Coronavirus : pour Trump, la principale menace est la crise économique

Interview pour "La Croix", le 25.03.20

Alors que les États multiplient les appels au confinement, le locataire de la Maison-Blanche évoque un retour à la normale pour Pâques. À ses yeux, « le remède pourrait être pire que le mal ». Interview sur la gestion par Trump du coronavirus accordée à Gilles Biassette, de « La Croix », le 25/03/2020.

 

Donald Trump a manifesté son impatience lors d’une conférence de presse à la Maison-Blanche mardi 24 mars (Crédit : OLIVER CONTRERAS/PICTURE ALLIANCE/CONSOLIDATED)

Depuis le début de la crise sanitaire, les dirigeants de la planète font face à un dilemme : comment enrayer la pandémie sans peser plus encore sur une économie déjà violemment mise à mal ? Une économie par ailleurs nécessaire pour faire tourner les rouages d’un pays, encore plus par temps de confinement. Les commerces essentiels doivent rester ouverts, et être approvisionnés, et les familles doivent pouvoir subvenir à leurs besoins.

La Maison-Blanche espère un retour à la normale à Pâques

Si tous les dirigeants ont ces préoccupations en tête, qui imposent de peser le pour et le contre, un président se distingue par son discours : Donald Trump. Mardi 24 mars, le locataire de la Maison-Blanche a manifesté son impatience. « Il faut retourner au travail, beaucoup plus tôt que les gens ne le pensent », a-t-il déclaré lors d’une interview sur Fox News. À ses yeux, « une grave récession ou une dépression » pourrait faire plus de morts que l’épidémie, notamment si la crise économique devait entraîner « des suicides par milliers ». Sans justifier le pourquoi de la date, au-delà du symbole, il a évoqué Pâques, soit le 12 avril, comme jour souhaité pour un retour à la normale.

Mais sur quoi repose ce point de vue ? Pas sur la science. Les chiffres de contaminations et de décès sont en forte hausse aux États-Unis, plus de 800 morts et de 55 000 cas officiellement déclarés de Covid-19, selon l’université Johns Hopkins.
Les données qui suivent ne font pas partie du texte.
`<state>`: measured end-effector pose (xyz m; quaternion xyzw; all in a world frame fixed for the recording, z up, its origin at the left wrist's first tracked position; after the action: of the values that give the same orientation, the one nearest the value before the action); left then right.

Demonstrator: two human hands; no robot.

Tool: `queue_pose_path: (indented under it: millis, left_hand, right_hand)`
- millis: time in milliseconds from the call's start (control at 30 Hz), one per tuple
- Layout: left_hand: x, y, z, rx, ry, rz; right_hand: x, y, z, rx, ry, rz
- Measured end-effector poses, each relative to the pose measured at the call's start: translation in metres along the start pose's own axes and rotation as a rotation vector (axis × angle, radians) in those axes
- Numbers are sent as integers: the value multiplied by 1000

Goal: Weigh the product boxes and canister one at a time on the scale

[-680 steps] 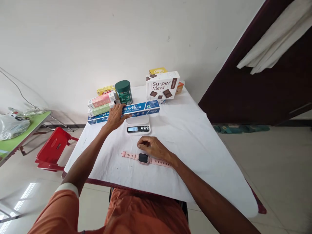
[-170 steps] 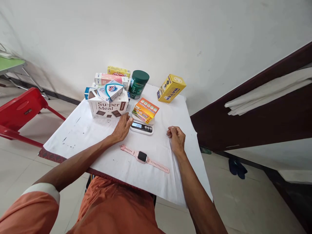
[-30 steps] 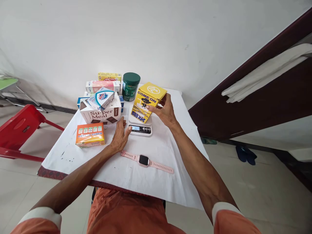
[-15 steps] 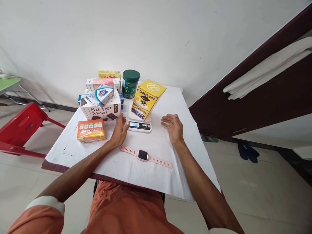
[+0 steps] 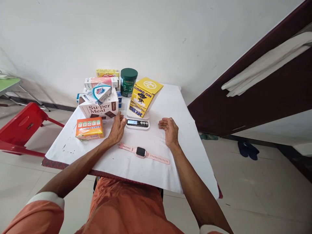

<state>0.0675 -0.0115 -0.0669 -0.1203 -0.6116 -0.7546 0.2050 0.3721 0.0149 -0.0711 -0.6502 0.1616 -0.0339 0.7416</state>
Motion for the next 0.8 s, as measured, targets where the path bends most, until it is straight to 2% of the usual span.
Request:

À tel point que l’Organisation mondiale de la santé (OMS) estime que le pays pourrait bientôt devenir le nouvel épicentre mondial de la pandémie, devant l’Europe. Le propre conseiller de Donald Trump, Anthony Fauci, évoque début mai comme horizon pour le sommet de la crise aux États-Unis.

Trump : occuper le terrain plus que la fonction

« Il me semble que Donald Trump, avec ce type de déclaration, s’efforce surtout de maîtriser le discours, d’occuper le terrain, estime Marie-Cécile Naves, chercheuse associée à l’Institut des relations internationales et stratégiques (Iris). Les médias américains ont beaucoup parlé des experts, de l’action rôle des gouverneurs ces derniers jours. C’est une façon pour Donald Trump de reprendre la main ».

Car si l’administration Trump s’est contentée de donner, le 16 mars, des consignes générales pour deux semaines afin de « ralentir la propagation du virus » – se laver les mains, éviter les rassemblements de plus de dix personnes, etc. – les gouverneurs, eux, sont passés à l’action : 17 d’entre eux ont appelé leur population à rester chez eux, représentant plus de la moitié de la population des États-Unis.

Des élus républicains sceptiques

Le discours de Donald Trump relève donc, d’abord, de la rhétorique. D’ailleurs, de nombreux élus républicains, y compris parmi ses fidèles soutiens, comme Lindsay Graham, ont pris leurs distances avec le chef de l’État. « J’ai parlé avec le docteur Fauci. Il pense qu’il faut en faire plus. L’économie ne peut pas fonctionner si les hôpitaux débordent », a commenté le sénateur de Caroline du Sud.

« Ce qui est certain est que Donald Trump est inquiet : l’économie est au cœur de sa campagne pour novembre », poursuit Marie-Cécile Naves. Or même si les prévisions, dans ce contexte de grande incertitude, sont très hypothétiques, la dernière note de Morgan Stanley, publiée dimanche 22 mars, a fait sensation : elle évoque une contraction de l’économie américaine de 30 % au cours du deuxième trimestre 2020, et un taux de chômage autour de 13 % à la fin du printemps – du jamais vu depuis l’après-guerre.